## Exercise goal
Among the lines below, output only those between the line holding "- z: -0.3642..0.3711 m" and the line holding "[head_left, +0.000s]", inclusive, exactly as written and with no pictures.

## Information shown
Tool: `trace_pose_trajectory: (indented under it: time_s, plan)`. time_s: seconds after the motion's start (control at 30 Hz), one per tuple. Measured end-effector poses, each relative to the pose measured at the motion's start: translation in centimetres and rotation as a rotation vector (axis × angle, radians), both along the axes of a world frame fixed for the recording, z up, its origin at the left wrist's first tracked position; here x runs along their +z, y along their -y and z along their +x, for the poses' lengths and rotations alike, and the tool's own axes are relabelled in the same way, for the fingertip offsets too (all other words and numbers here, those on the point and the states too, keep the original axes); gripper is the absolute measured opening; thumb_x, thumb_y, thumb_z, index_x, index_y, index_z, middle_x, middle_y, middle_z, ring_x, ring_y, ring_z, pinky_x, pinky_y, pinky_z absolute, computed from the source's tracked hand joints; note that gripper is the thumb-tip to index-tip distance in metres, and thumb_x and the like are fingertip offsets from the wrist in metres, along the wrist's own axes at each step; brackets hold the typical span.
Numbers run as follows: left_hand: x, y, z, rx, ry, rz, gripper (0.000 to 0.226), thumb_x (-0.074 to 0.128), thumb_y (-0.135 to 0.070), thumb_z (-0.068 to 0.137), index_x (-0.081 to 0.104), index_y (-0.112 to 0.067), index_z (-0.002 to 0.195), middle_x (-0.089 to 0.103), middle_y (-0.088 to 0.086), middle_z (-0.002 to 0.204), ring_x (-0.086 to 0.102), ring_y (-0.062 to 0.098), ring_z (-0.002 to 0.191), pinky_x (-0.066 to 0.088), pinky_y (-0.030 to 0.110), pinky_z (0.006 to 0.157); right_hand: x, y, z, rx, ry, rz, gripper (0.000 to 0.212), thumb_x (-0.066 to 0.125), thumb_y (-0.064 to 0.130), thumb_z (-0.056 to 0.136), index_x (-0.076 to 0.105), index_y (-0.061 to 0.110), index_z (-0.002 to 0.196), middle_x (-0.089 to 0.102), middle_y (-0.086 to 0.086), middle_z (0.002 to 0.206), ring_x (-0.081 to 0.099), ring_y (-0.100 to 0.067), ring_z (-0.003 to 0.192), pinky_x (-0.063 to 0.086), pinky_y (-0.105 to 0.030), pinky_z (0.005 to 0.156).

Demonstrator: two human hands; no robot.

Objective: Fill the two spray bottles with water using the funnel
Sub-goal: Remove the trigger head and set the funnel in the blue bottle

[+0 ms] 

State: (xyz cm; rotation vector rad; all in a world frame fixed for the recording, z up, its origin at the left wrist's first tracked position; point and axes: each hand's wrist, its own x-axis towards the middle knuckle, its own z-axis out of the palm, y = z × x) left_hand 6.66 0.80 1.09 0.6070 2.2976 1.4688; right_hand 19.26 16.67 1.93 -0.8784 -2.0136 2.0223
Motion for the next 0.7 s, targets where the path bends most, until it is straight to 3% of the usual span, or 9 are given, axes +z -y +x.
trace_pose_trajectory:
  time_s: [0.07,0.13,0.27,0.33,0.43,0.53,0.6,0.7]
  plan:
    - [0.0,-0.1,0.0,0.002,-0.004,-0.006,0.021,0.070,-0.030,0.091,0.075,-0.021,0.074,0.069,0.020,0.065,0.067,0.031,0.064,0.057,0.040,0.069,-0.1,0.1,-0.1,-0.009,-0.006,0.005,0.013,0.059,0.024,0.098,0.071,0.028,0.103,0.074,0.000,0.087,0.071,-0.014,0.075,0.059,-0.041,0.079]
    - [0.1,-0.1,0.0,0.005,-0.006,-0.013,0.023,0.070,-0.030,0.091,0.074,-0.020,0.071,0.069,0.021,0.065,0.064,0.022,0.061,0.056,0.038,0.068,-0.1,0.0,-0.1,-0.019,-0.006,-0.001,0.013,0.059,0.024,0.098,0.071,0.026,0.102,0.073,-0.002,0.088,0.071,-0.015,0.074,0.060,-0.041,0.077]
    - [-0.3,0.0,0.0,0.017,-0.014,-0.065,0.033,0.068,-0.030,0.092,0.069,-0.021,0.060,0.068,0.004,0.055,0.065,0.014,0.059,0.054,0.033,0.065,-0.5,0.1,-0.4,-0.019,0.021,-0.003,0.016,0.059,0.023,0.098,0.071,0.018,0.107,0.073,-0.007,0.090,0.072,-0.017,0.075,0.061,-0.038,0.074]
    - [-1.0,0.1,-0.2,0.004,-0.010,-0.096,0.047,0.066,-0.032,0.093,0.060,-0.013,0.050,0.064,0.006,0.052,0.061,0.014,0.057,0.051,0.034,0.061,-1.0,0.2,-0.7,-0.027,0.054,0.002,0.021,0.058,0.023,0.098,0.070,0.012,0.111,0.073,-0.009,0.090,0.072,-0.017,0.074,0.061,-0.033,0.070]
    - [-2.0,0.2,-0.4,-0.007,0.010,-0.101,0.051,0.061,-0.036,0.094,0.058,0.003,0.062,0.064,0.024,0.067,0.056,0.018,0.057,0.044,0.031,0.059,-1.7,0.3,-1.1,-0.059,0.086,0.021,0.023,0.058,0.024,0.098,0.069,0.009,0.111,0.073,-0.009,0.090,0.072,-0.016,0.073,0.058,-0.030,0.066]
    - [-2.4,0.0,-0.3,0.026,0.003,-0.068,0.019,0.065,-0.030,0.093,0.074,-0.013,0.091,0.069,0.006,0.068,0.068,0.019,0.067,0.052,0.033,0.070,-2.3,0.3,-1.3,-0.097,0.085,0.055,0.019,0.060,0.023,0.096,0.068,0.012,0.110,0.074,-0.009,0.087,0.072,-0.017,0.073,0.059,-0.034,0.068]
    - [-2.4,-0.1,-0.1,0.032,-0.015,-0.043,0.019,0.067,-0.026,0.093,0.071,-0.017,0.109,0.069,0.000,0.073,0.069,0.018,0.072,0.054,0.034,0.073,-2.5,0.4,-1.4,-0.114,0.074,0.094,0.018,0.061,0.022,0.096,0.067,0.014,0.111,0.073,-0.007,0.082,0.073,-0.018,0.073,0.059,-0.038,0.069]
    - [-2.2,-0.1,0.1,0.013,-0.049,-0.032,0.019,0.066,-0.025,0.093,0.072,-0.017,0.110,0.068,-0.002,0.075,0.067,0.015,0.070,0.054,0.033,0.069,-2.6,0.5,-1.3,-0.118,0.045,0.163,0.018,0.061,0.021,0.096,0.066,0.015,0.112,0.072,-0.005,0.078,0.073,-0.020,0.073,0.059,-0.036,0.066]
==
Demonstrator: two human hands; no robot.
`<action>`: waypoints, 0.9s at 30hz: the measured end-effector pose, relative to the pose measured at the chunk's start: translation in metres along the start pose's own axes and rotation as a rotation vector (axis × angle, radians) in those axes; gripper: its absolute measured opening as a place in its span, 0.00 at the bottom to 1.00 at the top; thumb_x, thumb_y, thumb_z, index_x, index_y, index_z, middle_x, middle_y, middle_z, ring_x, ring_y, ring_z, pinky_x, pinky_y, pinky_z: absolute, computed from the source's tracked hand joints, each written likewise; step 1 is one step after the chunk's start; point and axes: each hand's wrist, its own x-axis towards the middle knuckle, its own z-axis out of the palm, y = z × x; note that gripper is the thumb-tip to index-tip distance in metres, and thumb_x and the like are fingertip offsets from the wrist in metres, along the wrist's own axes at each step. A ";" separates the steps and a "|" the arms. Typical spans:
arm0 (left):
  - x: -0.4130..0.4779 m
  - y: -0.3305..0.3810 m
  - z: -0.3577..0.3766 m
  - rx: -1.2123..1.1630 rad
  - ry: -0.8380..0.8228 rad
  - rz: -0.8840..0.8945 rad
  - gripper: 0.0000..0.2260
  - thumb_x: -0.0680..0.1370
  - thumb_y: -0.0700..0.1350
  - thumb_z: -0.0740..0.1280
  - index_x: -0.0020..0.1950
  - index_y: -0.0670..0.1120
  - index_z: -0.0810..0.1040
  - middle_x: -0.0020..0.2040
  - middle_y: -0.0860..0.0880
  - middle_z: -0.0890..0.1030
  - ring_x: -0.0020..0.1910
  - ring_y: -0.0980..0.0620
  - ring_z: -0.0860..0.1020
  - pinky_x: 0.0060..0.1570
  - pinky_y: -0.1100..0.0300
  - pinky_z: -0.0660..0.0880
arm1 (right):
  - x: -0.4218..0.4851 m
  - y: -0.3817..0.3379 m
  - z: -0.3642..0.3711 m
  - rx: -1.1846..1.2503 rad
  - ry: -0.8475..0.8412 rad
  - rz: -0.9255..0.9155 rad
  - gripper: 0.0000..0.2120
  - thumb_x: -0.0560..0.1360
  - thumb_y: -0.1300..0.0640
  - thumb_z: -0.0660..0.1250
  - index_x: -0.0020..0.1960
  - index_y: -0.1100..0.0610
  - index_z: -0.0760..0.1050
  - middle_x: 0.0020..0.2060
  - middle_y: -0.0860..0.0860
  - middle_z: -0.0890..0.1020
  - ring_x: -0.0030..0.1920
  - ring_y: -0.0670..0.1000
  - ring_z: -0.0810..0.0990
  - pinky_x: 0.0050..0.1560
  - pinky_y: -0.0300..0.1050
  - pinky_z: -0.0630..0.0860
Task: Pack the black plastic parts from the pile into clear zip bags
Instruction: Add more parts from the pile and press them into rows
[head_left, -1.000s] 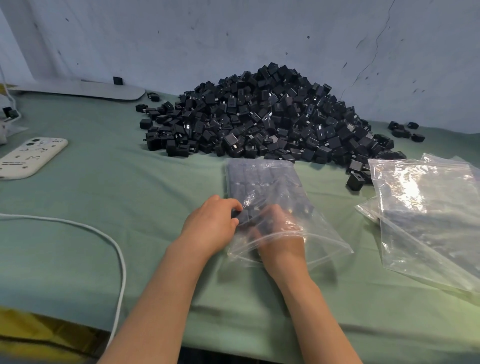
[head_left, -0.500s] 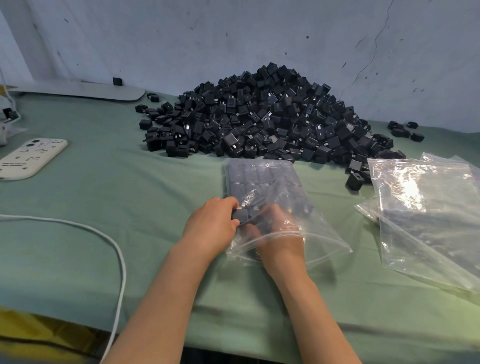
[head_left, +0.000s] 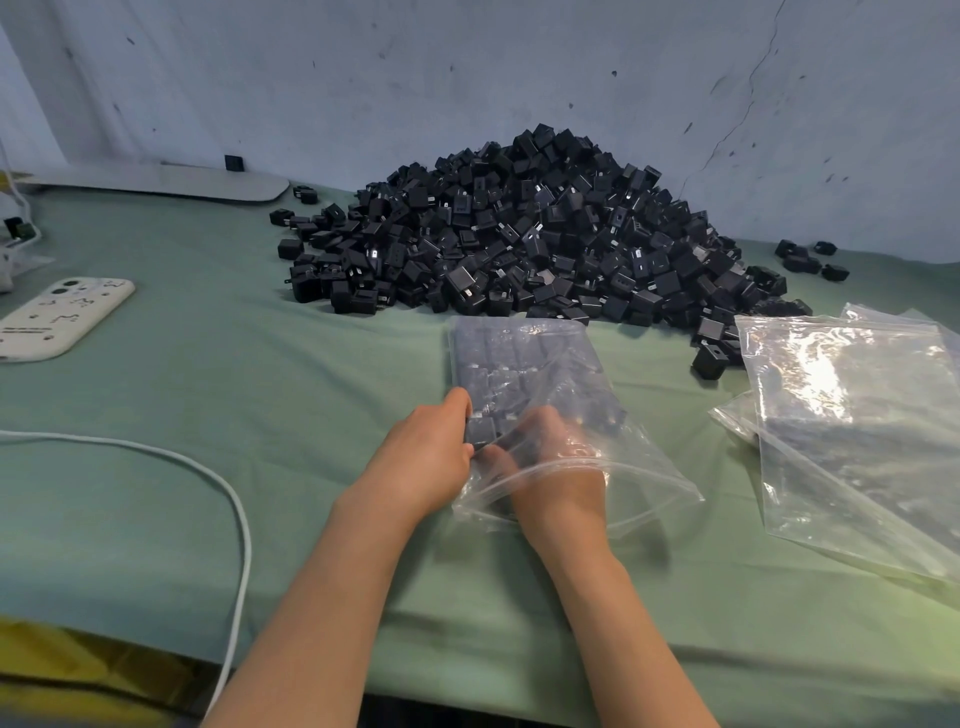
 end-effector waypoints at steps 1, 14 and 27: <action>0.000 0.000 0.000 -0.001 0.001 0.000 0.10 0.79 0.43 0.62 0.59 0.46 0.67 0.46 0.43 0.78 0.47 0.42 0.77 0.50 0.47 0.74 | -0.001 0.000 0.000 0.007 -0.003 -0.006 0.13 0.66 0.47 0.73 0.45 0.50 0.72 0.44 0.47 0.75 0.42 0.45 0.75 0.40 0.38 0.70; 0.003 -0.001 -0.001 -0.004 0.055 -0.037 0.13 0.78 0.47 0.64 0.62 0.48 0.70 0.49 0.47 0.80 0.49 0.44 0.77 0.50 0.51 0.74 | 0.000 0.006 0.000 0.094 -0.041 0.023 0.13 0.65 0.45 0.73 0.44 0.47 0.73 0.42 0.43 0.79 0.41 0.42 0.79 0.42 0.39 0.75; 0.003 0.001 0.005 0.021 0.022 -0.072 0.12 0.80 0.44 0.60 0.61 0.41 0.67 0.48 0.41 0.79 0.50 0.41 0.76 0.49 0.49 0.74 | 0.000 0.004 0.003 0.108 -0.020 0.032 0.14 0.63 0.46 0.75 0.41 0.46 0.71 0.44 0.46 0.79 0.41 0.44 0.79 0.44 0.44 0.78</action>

## Your response
  - z: -0.3642..0.3711 m
  - rx: -1.1846..1.2503 rad
  - ry: -0.8475..0.8412 rad
  - rz: -0.9255..0.9155 rad
  - gripper: 0.0000..0.2120
  - thumb_x: -0.0560..0.1360
  - thumb_y: -0.1300..0.0640
  - thumb_z: -0.0660..0.1250
  - index_x: -0.0020..0.1960
  - index_y: -0.1100..0.0610
  - index_z: -0.0760..0.1050
  - middle_x: 0.0020..0.2060
  - middle_y: -0.0860..0.0860
  - middle_z: -0.0890..0.1020
  - ring_x: -0.0030..0.1920
  - ring_y: -0.0670..0.1000
  - ring_z: -0.0810..0.0990
  - pinky_x: 0.0050..0.1560
  - pinky_y: -0.0300..0.1050
  - pinky_z: -0.0630..0.0860
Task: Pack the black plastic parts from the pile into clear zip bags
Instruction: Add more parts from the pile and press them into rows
[head_left, -1.000s] 
[head_left, -0.500s] 
[head_left, +0.000s] 

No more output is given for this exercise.